As he spoke I thought of winter, how the boles of the trees along Holland Villas Road and Addison Road turn black in the winter raining light, a blackness or tone that contributes to a wonderful transparency in contrasting flesh-and-blood. Indeed what is blackness, what is whiteness, what is opacity, what is transparency, but variations of intricate fire within the heart of memory and emotion?

I thought of autumn and its fossil burning nest in which the phoenix of the year lays its eggs. I thought of spring and the nest of snow from which the sun arises. Masters intervened in the midst of the silence that had descended upon us.

“There is light and light,” he said. “Noonday under the Northern sky is closer to twilight in the Tropics than to the identical hour to which it corresponds under the Equatorial sky. If the blaze of noon at the Equator were to fall in a flash on the Northern world our eyes of dream would scorch. Noon in the Northern hemisphere falling equally suddenly at the Equator would be a signal of coming night … And if we are to travel back in time, as we speak, you and I, and meet Sir Thomas and the marble woman in the Market-place, then we need to mix light with light, noon with coming night, fire with winter, spring with summer and spring with autumn.

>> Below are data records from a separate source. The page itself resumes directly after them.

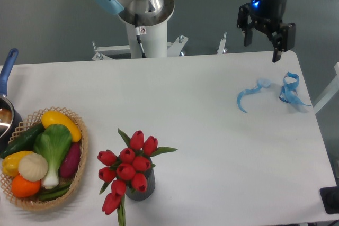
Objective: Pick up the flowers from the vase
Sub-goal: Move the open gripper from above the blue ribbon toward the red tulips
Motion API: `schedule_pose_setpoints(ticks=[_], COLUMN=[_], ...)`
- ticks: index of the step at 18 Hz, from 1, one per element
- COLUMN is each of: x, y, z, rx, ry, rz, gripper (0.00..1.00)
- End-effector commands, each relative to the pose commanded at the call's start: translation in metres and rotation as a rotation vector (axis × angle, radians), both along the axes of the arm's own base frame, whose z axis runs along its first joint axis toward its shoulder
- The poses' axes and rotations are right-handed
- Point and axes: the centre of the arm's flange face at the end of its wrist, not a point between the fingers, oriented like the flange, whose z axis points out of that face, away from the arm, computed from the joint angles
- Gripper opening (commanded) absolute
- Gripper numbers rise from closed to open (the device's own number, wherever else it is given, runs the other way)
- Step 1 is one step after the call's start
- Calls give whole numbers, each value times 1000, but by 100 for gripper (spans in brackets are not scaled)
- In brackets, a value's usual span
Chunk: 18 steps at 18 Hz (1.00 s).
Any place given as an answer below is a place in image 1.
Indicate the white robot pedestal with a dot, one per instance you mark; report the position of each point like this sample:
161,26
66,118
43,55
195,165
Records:
153,40

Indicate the blue handled saucepan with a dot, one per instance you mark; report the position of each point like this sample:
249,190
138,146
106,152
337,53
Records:
10,118

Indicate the white frame leg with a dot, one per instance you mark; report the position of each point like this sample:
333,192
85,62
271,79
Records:
327,93

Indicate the dark grey ribbed vase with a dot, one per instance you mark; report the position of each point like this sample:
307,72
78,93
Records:
143,183

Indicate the black device at edge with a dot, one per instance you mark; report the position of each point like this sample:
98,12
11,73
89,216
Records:
329,197

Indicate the light blue ribbon strip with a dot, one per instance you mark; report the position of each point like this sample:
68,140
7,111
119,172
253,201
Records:
260,83

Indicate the green bok choy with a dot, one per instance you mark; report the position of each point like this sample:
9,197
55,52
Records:
53,144

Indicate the white metal base frame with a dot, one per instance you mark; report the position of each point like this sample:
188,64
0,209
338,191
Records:
174,49

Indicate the blue knotted ribbon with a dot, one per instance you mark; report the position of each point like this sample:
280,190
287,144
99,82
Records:
288,92

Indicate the purple sweet potato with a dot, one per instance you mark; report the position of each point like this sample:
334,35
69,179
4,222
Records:
70,164

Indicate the yellow squash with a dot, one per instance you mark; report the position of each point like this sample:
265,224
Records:
55,117

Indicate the orange fruit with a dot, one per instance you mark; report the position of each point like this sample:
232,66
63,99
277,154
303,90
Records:
22,188

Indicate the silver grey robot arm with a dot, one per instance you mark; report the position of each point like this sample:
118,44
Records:
146,24

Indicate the white garlic bulb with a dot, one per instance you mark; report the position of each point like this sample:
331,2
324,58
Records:
33,167

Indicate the green bean pods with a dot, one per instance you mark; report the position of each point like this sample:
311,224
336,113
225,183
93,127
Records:
54,193

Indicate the red tulip bouquet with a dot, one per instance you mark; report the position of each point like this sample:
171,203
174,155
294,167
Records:
118,170

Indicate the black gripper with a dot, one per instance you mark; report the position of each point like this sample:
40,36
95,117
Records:
266,16

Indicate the yellow bell pepper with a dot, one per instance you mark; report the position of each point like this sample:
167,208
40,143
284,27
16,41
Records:
10,164

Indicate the green cucumber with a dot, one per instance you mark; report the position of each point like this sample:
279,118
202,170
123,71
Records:
24,142

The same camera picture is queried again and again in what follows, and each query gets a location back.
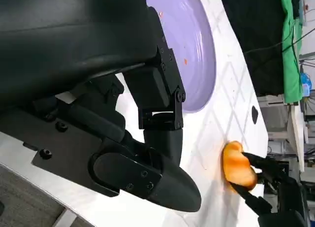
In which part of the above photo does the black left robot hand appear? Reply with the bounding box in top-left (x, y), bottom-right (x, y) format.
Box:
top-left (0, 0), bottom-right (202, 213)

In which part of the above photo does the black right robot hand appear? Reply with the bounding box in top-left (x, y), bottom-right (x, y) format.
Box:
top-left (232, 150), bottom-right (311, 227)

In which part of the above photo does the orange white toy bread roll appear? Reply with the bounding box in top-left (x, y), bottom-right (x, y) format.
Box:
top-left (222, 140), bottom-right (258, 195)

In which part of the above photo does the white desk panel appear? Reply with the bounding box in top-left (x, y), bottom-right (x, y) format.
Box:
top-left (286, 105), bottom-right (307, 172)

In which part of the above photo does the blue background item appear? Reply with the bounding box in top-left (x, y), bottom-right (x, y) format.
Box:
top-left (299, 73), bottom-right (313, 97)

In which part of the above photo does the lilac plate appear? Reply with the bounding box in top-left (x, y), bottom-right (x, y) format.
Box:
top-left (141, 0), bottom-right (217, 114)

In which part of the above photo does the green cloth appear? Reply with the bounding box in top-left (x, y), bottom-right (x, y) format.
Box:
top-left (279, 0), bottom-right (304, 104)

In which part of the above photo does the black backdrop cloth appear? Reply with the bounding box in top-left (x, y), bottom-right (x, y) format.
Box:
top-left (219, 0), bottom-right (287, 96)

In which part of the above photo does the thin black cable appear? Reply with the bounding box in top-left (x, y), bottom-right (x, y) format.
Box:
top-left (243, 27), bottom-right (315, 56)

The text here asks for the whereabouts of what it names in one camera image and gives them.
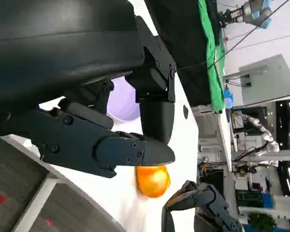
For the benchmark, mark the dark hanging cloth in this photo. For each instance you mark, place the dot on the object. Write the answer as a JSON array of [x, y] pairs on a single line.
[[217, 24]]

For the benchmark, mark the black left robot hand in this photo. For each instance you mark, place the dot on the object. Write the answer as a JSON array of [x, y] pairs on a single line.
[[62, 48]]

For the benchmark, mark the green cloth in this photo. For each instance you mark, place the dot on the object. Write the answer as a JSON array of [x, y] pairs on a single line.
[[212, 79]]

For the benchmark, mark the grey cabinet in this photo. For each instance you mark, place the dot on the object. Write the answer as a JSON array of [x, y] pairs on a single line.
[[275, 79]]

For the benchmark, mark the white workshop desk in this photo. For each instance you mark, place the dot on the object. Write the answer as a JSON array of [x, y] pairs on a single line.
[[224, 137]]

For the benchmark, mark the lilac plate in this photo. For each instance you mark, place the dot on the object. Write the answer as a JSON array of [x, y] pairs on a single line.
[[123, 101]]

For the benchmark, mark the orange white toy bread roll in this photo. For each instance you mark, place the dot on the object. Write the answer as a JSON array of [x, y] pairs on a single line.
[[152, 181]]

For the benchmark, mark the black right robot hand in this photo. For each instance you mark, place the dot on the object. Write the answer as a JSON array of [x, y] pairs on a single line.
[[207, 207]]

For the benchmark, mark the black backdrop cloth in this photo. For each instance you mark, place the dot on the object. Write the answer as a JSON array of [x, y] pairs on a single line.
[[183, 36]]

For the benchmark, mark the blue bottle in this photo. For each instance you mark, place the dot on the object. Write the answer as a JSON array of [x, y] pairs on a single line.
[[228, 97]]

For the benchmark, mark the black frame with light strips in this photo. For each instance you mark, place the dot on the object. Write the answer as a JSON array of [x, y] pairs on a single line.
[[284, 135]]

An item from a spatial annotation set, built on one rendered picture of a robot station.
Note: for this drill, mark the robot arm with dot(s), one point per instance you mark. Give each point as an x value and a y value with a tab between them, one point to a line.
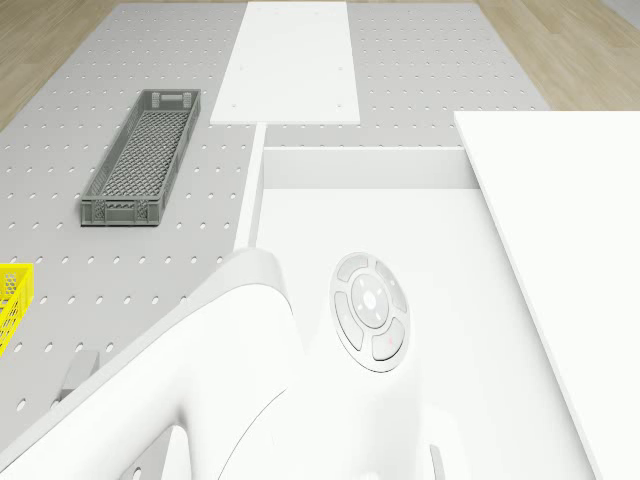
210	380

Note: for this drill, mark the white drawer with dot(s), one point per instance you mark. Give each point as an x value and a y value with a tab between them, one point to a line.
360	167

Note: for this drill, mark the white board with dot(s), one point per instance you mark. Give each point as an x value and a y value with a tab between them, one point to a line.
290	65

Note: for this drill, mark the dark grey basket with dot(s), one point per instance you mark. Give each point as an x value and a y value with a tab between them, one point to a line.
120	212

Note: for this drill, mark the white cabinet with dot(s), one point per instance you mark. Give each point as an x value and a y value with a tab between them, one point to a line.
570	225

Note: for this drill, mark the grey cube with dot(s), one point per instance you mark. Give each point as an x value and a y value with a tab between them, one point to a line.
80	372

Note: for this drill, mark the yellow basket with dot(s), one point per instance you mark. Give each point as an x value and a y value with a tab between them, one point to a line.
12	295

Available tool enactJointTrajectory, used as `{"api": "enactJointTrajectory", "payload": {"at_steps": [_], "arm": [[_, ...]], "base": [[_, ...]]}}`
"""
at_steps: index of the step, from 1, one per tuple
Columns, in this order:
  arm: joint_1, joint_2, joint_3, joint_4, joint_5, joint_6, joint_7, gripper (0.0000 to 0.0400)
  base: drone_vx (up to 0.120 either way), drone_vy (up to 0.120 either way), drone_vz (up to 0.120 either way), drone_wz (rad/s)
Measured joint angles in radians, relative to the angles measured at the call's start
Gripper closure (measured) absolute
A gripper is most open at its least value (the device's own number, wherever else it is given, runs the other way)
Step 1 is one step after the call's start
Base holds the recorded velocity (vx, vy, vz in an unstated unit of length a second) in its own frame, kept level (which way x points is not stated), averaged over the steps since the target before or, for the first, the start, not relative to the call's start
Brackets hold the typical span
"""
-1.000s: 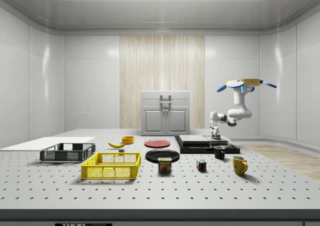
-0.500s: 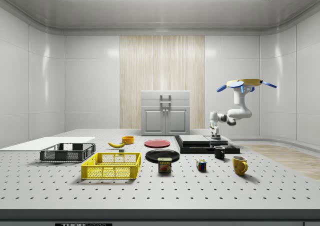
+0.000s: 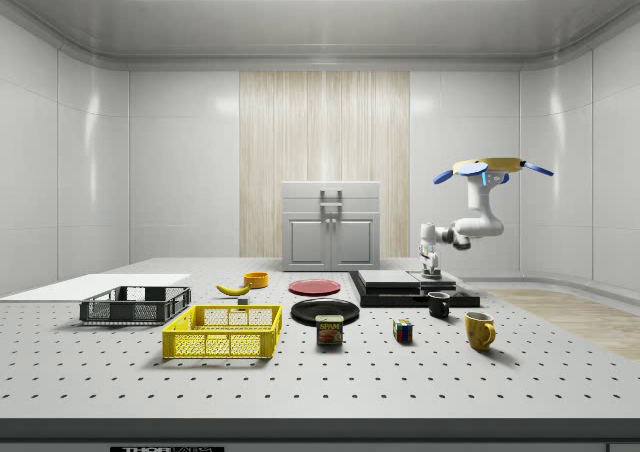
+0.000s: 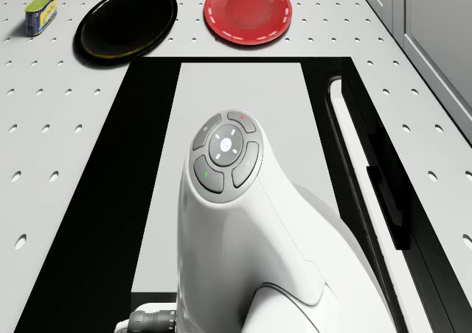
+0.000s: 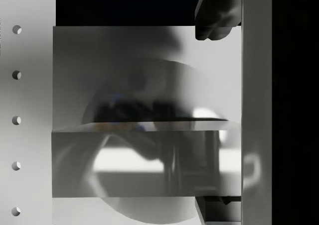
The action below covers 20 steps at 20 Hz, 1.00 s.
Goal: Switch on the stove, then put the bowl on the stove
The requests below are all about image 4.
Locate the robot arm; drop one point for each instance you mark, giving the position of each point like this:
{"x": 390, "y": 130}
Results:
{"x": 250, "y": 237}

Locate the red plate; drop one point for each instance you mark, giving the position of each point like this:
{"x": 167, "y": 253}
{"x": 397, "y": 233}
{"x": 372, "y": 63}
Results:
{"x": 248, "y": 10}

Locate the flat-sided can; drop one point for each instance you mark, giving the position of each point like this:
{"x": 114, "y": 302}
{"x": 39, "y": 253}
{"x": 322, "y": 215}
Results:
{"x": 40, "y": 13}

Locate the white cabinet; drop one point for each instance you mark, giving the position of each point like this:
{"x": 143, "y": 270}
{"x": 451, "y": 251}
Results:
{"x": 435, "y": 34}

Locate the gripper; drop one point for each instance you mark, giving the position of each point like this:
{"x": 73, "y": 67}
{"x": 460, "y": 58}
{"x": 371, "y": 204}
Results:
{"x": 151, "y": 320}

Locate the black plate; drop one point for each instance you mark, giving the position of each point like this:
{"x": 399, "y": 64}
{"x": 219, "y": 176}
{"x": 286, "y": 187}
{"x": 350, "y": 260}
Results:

We need to sense in paradoxes of light the extended and multi-layered luminosities of the cosmos.” As he spoke to me he seemed to reach with the long arm of Carnival and seize the pointed stillness of flame in the sky before us. He plucked that stillness like a subtle torch and waved it in my eyes …

*

That blaze, that fiction of fire, culled from the branch of a tree — and encompassing the origins of vision — took us back and lit the great Market-place in 1926. Sir Thomas and the marble woman arrived there around three or four o’clock in the afternoon after leaving the gate of the Alms House where they had rested for a while.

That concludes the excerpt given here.